Rethinking 2020 in the Face of Global Market Convulsions

The theme of 2020 was to center around supportive monetary policy and stable growth.  This was short-lived however as the rise of the COVID-19 outbreak and the ensuing quarantines have significantly hampered production, which will translate into a growth drawdown at an inconvenient time for the global economy.  This exogenous shock roiled markets causing one of the swiftest stock market corrections on record dropping 12% in only six trading days.
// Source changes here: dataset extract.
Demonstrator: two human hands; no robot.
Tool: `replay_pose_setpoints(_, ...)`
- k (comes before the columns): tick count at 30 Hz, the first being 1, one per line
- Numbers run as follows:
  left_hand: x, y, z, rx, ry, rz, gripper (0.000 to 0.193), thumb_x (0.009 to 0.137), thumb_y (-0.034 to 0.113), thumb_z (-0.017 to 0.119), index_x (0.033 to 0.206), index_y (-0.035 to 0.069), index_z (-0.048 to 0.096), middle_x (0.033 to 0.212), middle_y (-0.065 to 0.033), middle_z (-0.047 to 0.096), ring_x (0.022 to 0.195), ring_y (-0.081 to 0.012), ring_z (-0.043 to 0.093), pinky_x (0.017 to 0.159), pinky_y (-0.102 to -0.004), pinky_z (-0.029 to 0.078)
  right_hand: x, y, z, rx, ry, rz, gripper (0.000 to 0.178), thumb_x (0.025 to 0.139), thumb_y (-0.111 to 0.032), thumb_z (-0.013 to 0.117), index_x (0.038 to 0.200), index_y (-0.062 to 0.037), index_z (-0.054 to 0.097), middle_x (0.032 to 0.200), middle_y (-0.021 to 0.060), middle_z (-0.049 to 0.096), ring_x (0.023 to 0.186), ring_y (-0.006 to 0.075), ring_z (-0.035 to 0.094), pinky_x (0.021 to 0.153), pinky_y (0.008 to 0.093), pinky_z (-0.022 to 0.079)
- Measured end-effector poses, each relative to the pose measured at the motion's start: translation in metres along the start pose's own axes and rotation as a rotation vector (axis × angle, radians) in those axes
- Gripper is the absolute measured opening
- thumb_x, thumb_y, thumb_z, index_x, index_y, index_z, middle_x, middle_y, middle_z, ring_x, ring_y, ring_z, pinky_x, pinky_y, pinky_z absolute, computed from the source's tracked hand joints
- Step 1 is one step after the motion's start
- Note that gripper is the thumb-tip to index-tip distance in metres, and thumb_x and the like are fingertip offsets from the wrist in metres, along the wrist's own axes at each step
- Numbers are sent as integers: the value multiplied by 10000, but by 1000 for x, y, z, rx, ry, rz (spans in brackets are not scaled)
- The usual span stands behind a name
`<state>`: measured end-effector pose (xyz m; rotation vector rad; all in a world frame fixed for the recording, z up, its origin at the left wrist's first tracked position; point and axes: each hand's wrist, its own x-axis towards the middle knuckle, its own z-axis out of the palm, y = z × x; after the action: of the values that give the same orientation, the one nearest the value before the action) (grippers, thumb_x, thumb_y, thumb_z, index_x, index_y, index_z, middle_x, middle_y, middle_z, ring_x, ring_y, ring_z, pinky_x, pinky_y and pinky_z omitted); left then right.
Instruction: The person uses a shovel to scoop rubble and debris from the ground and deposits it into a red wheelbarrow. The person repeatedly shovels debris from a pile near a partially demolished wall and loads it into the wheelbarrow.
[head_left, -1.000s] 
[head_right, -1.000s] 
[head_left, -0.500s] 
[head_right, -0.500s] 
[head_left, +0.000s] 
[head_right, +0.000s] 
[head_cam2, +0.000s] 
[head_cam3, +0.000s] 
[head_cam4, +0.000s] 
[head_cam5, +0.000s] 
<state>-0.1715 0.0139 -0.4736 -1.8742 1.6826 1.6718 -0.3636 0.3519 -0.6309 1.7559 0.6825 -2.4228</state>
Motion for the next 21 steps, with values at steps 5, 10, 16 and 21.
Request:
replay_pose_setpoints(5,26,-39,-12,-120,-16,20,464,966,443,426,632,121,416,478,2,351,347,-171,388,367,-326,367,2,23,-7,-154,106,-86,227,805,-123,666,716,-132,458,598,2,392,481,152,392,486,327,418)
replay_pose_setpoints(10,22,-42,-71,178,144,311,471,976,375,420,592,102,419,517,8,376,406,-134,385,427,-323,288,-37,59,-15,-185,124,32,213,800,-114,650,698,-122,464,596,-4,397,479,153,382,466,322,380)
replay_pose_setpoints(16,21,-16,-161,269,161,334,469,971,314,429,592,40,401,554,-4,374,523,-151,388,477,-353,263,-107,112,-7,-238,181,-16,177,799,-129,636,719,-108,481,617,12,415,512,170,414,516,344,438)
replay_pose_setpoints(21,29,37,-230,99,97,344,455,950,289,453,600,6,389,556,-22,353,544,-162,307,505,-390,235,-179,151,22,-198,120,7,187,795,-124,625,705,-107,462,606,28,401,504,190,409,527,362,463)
S&P 500 (Black), WTI Crude Oil (Orange), Gold (Blue)

Source: Bloomberg

Falling yields on long-term U.S. bonds indicate market participants anticipate a disinflationary negative demand shock, and last week, with the Federal Funds Rate above the 10-year U.S. Treasury yield, the Fed was forced to cut rates which they did earlier this morning delivering a half point cut in an emergency move (the first since October 2008).  The Federal Reserve issued a statement Friday saying that it would “act as appropriate to sustain the expansion” and other global central bankers from Japan and Europe made similar pledges over the weekend to act as needed to stabilize financial markets.  The Fed then followed that up with the emergency cut today stating “the coronavirus poses evolving risks to economic activity.”  Many rightfully question the efficacy of rate cuts at this point in combating the sell-off.  In the short term however, the fall in risk assets has meant a sharp tightening in financial conditions despite lower bond yields.  Easier money should alleviate some stress on heavily leveraged companies and avert the cascading effect of forced selling, bankruptcies, and boost household confidence.

 

10-Yr U.S. Treasury Yield (Black)
Federal Funds Target Rate Mid-Point of Range (Orange)

Source: Bloomberg

The U.S. investment-grade bond market slowed to a standstill last week with no new issuances for the first time since the summer of 2018.  Companies have been kept on the sidelines by a jump in risk premiums amid fears that the spreading virus will disrupt global growth. If companies put bond deals on hold for a prolonged period, it would mean potential delays in acquisitions, expansions, and other investments, with a likely knock-on effect for growth.  The U.S. high-yield debt market traded at the widest spread since August as investors pulled record amounts of cash from the two largest junk-bond ETFs.  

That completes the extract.